⟨
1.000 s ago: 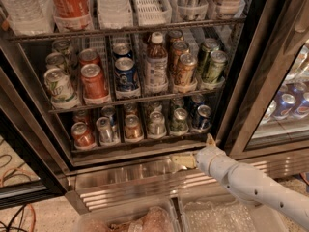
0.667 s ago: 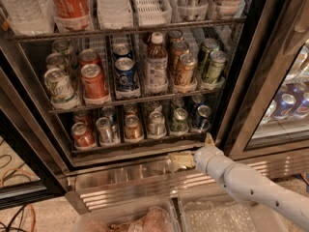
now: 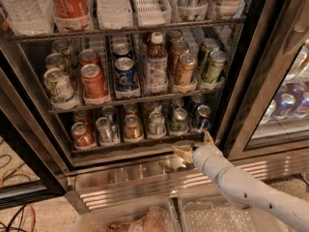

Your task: Pick pepsi can from bottom shelf of fridge

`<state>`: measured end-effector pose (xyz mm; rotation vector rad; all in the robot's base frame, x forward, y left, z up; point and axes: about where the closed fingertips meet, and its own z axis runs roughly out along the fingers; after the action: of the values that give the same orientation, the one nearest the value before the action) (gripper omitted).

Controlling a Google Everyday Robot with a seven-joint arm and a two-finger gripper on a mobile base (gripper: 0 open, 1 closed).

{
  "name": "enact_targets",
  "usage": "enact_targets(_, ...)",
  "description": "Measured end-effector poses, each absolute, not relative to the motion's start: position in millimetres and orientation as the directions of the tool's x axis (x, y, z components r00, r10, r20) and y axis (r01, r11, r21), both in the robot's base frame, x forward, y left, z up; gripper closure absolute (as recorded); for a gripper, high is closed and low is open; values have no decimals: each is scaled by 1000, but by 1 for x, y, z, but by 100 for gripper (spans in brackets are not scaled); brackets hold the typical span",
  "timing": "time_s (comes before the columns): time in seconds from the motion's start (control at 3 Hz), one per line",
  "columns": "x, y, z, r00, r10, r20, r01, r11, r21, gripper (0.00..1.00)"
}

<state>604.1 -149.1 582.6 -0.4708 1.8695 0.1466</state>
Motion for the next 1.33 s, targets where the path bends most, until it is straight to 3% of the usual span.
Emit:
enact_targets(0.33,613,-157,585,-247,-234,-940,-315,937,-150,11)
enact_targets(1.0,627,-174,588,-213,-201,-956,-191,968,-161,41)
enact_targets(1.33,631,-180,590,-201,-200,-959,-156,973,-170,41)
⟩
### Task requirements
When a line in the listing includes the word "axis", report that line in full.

### Expected output
`<state>`: measured end-effector pose (xyz mm; rotation vector rad; all in the robot's base frame, x forward, y left, z up; point and axes: about where the closed fingertips meet, and its own z axis runs roughly out along the fingers; after the action: of the values that give the same orientation, the one nearest the value before the action) (gripper omitted).
  "description": "Measured end-effector poses, each absolute, not relative to the motion's start: position in millimetres and orientation as the directions of the tool's x axis (x, y, z components r00, r10, r20) and y axis (r01, r11, r21), both in the robot's base frame, x forward, y left, z up; gripper closure absolute (as recorded); for a gripper, high is closed and low is open; values have no decimals: each is scaled by 1000, but by 1 for x, y, z, but by 100 for gripper (spans in brackets are not scaled); brackets hold the typical span",

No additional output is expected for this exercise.